Medvedev again looked like he would challenge in the opening game of the third set, but Djokovic held and followed it up by breaking the next game. Plenty of Medvedev’s service games this match looked poor, but it wouldn’t be fair to say that the Russian played poorly. He was frustrated at times with his baseline game, but so much of that stems from Djokovic’s consistent depth and blistering returns. Medvedev is so often comfortable playing far behind the baseline. Djokovic’s consistent depth forced him further back than he wanted, and it let the Serb control the rallies.

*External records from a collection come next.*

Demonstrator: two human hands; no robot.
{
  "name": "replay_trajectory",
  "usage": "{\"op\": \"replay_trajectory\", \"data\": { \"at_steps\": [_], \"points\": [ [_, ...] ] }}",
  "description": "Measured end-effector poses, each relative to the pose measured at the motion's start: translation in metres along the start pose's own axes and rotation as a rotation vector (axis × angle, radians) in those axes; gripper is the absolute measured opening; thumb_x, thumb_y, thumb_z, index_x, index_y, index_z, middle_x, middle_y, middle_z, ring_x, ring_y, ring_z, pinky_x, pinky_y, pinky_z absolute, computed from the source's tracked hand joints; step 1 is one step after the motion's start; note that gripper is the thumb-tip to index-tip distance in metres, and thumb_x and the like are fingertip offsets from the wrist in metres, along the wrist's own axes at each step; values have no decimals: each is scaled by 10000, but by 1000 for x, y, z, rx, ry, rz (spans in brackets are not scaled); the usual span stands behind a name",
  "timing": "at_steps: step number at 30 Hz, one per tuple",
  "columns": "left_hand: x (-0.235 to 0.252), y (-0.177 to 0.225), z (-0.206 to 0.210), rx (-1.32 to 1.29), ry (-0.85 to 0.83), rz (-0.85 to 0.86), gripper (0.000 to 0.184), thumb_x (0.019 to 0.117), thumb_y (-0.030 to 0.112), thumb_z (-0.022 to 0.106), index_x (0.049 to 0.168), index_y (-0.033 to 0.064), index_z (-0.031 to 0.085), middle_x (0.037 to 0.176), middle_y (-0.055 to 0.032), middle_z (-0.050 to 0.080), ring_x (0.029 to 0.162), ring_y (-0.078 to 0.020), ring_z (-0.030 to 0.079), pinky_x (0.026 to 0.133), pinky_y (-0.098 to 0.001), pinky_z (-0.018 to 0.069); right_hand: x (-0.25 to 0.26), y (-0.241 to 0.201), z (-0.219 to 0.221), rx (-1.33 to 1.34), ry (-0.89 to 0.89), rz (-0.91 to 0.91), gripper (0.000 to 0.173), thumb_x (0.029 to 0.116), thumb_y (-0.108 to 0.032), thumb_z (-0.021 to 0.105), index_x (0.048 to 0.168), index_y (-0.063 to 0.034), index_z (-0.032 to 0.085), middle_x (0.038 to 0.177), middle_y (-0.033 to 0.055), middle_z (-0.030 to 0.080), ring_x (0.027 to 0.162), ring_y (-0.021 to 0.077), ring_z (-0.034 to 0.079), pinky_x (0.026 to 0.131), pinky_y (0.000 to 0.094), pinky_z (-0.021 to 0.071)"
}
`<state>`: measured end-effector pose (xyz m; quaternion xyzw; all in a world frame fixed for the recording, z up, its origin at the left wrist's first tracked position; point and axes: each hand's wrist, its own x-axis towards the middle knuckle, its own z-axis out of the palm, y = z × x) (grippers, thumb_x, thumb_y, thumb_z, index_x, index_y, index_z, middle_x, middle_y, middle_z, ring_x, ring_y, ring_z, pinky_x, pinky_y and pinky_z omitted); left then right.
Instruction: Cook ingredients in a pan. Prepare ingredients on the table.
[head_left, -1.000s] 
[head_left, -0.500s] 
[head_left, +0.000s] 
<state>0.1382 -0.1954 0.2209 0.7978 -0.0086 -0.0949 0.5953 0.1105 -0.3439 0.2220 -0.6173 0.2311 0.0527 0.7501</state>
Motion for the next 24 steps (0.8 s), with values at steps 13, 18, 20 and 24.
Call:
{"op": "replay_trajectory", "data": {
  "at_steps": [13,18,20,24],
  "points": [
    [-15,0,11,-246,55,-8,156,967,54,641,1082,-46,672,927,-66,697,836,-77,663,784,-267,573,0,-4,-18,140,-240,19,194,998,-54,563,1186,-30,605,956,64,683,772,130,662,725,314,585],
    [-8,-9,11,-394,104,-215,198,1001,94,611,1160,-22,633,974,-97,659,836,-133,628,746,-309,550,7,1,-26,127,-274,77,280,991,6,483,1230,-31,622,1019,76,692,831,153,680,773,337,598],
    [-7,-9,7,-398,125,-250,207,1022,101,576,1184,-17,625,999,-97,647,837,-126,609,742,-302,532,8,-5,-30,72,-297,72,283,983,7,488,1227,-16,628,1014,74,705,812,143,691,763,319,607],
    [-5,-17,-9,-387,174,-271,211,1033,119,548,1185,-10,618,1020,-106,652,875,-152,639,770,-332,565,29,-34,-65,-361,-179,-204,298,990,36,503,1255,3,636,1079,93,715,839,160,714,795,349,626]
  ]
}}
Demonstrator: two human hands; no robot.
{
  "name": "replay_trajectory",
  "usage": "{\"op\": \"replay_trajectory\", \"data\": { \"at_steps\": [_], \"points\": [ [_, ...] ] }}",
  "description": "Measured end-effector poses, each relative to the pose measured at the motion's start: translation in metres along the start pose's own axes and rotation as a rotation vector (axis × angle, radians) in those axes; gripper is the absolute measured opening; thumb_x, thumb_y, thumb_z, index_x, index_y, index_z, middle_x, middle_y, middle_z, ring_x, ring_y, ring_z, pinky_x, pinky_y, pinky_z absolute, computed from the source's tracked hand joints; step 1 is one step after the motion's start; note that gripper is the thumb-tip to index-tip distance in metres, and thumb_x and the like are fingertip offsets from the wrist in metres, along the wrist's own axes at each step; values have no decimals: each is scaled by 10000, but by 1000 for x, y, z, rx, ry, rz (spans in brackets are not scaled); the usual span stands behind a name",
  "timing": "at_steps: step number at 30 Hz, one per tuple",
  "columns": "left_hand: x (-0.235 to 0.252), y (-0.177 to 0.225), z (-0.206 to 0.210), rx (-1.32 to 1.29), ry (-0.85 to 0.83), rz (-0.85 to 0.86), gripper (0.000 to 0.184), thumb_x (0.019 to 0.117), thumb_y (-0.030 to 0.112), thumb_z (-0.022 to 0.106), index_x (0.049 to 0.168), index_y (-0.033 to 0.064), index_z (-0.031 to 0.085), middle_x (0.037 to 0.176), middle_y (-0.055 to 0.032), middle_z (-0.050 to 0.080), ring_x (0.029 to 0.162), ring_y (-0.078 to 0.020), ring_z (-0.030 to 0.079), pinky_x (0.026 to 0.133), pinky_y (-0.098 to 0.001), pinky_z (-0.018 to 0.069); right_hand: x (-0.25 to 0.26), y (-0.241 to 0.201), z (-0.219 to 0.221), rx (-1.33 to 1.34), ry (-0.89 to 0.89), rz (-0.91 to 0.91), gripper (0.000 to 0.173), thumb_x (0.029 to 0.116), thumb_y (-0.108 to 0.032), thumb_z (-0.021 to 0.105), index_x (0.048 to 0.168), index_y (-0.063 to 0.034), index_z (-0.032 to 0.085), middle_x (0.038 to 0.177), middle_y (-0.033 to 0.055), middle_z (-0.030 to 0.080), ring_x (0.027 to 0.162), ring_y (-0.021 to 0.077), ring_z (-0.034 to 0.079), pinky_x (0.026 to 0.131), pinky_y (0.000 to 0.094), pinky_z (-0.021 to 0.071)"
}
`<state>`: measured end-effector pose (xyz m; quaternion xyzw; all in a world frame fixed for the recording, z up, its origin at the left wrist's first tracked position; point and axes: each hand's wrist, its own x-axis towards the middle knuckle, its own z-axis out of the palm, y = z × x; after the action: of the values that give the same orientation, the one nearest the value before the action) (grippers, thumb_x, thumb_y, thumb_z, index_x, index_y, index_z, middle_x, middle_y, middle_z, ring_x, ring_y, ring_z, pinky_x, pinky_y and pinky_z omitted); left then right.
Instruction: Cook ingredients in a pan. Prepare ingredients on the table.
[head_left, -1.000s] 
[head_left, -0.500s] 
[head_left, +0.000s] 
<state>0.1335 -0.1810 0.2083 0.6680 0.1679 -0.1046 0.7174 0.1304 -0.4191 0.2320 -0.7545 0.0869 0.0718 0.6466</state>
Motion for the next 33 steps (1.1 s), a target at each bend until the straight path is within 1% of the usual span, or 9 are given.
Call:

Medvedev tried to get back in the match, but he had no answers for Djokovic Sunday night in Melbourne. The World #1 served well and backed it up. Without giving up another break after the opening game of the second set, Djokovic took the trophy 7-5 6-2 6-2.

What’s Next?

Medvedev hasn’t gotten over the hump at a Major yet, but it just feels like that day is coming soon. He’s so good on hard courts. The Russian won the Paris Masters and ATP Finals last year, and continued his great run to this tournament. It’s hard to see him winning consistently as long as Djokovic remains a cut above, but if the World #1 falls off a bit, Medvedev is clearly next in line–at least on hard courts.

Is Djokovic anywhere near falling off? That’s anyone’s guess, though recent results don’t indicate it at all. Djokovic has now won 18 Grand Slam titles, only trailing Federer and Nadal by two Majors. Will he catch their amazing number? Will Nadal increase that margin to three at the upcoming French Open? There are a lot of questions to answer. As Djokovic starts (and continues) to chase down the records of those other two all-time greats, though, he seems to have an answer for everything anyone can throw at him.

It’s another Australian Open, and Novak Djokovic is again on top of the world. At least in the tennis world, 2021 looks like it’s beginning with a return to normalcy.

Main Photo from Getty.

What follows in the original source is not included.